# Aim of the exercise
Quote exactly and only this range of lines in the data below: the line that holds "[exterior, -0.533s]" to the line that holds "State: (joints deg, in", both included.

§

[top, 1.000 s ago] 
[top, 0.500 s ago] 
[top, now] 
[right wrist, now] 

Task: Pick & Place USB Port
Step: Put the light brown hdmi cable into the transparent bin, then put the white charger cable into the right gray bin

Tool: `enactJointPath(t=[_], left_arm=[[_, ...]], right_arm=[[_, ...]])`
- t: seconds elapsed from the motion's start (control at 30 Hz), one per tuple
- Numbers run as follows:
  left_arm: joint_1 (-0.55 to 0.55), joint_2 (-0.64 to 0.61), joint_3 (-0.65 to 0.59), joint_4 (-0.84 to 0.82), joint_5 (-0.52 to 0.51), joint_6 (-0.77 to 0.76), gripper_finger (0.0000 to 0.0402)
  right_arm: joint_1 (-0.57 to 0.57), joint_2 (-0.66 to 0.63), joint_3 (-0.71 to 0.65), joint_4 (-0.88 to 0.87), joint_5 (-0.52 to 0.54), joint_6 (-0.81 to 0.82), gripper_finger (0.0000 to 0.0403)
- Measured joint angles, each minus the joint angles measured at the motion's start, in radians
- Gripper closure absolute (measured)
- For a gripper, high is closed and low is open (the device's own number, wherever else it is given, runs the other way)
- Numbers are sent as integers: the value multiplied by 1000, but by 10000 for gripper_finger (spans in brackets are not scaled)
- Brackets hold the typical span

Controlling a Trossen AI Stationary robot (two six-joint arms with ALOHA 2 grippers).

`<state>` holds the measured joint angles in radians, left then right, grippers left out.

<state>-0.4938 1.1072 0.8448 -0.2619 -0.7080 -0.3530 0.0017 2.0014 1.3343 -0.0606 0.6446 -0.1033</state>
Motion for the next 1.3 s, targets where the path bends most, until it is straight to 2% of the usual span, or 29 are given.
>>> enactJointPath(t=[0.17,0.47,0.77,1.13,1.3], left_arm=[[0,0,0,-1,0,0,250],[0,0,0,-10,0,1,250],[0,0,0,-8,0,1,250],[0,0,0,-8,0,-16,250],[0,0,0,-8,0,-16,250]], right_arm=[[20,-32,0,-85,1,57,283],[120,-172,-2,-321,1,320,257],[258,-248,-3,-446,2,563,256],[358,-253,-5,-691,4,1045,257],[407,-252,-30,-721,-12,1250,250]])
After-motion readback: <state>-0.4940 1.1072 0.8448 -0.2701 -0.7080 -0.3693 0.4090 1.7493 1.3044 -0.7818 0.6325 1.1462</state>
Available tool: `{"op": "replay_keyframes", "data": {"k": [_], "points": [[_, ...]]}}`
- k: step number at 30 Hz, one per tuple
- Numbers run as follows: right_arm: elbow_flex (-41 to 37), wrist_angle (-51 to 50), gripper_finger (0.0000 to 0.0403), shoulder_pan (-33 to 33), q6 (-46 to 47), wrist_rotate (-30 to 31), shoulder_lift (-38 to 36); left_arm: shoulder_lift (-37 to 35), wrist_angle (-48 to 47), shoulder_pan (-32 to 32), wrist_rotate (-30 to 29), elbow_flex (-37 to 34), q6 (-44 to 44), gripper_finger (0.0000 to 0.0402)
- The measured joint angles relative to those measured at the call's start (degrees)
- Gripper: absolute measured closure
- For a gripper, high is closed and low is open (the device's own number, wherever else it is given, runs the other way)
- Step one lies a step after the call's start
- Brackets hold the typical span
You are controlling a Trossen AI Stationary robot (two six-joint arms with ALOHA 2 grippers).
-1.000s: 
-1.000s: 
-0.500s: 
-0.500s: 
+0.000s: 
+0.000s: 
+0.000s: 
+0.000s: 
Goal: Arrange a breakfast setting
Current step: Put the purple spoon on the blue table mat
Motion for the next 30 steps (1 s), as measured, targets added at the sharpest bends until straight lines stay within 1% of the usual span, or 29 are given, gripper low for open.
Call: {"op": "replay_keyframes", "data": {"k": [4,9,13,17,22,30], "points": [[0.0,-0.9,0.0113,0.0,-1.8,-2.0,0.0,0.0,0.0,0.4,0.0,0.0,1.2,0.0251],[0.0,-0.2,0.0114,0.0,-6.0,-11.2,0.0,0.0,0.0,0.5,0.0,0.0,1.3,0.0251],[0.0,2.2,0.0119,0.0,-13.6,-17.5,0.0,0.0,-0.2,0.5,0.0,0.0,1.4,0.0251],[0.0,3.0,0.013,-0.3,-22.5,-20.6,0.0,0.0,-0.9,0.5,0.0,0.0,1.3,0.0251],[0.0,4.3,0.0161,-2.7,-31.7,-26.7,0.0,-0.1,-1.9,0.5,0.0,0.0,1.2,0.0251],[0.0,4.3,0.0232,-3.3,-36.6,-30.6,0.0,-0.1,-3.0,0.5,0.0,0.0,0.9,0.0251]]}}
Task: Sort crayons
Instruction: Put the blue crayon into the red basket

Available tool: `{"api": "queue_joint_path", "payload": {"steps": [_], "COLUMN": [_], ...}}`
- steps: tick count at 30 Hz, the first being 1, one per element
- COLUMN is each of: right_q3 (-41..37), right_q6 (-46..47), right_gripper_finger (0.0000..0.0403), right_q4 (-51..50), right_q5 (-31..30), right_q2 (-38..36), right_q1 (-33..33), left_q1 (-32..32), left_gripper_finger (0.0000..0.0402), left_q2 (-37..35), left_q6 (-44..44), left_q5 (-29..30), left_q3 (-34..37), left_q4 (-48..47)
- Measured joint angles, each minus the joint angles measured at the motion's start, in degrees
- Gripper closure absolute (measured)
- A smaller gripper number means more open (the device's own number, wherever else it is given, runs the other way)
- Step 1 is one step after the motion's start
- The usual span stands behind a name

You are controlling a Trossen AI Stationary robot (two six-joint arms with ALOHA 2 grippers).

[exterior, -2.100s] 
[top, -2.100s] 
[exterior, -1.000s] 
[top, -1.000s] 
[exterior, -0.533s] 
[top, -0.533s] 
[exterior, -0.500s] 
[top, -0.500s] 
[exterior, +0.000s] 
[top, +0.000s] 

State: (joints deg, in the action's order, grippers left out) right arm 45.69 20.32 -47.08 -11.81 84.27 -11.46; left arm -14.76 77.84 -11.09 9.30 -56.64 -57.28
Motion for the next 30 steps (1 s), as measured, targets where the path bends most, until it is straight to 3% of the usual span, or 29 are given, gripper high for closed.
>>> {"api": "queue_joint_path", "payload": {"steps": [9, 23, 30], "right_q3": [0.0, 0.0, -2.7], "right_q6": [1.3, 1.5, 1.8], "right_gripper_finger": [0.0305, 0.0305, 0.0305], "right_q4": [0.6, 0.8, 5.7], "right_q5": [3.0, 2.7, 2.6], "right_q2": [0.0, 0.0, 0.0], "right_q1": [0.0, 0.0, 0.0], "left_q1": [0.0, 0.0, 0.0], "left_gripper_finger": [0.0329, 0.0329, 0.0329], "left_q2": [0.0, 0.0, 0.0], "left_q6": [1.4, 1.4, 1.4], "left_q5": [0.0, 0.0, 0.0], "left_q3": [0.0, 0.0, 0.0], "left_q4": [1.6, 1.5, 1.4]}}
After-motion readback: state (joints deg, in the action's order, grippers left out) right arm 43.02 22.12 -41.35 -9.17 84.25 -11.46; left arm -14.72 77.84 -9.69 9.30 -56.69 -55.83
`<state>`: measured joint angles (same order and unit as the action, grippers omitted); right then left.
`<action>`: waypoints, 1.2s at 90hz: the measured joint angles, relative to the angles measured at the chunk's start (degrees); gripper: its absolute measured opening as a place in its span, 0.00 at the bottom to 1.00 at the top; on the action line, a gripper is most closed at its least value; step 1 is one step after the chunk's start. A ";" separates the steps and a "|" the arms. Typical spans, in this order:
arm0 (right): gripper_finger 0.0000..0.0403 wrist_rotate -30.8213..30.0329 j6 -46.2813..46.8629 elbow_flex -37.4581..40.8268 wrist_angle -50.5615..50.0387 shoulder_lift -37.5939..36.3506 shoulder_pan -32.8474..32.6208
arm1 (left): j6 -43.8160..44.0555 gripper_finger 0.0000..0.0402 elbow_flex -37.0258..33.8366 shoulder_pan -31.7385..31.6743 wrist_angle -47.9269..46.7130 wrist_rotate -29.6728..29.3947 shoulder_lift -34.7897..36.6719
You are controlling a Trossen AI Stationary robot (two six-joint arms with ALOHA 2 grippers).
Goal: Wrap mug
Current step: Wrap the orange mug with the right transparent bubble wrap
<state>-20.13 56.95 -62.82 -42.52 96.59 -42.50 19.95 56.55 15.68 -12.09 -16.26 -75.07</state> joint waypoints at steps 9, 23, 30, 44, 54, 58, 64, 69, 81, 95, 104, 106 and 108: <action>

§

# Result for this task
[exterior, -0.533s] 
[top, -0.533s] 
[exterior, -0.500s] 
[top, -0.500s] 
[exterior, +0.000s] 
[top, +0.000s] 

State: (joints deg, in the action's order, grippers left out) right arm 45.69 20.32 -47.08 -11.81 84.27 -11.46; left arm -14.76 77.84 -11.09 9.30 -56.64 -57.28

Nothing remains to be written for this exercise.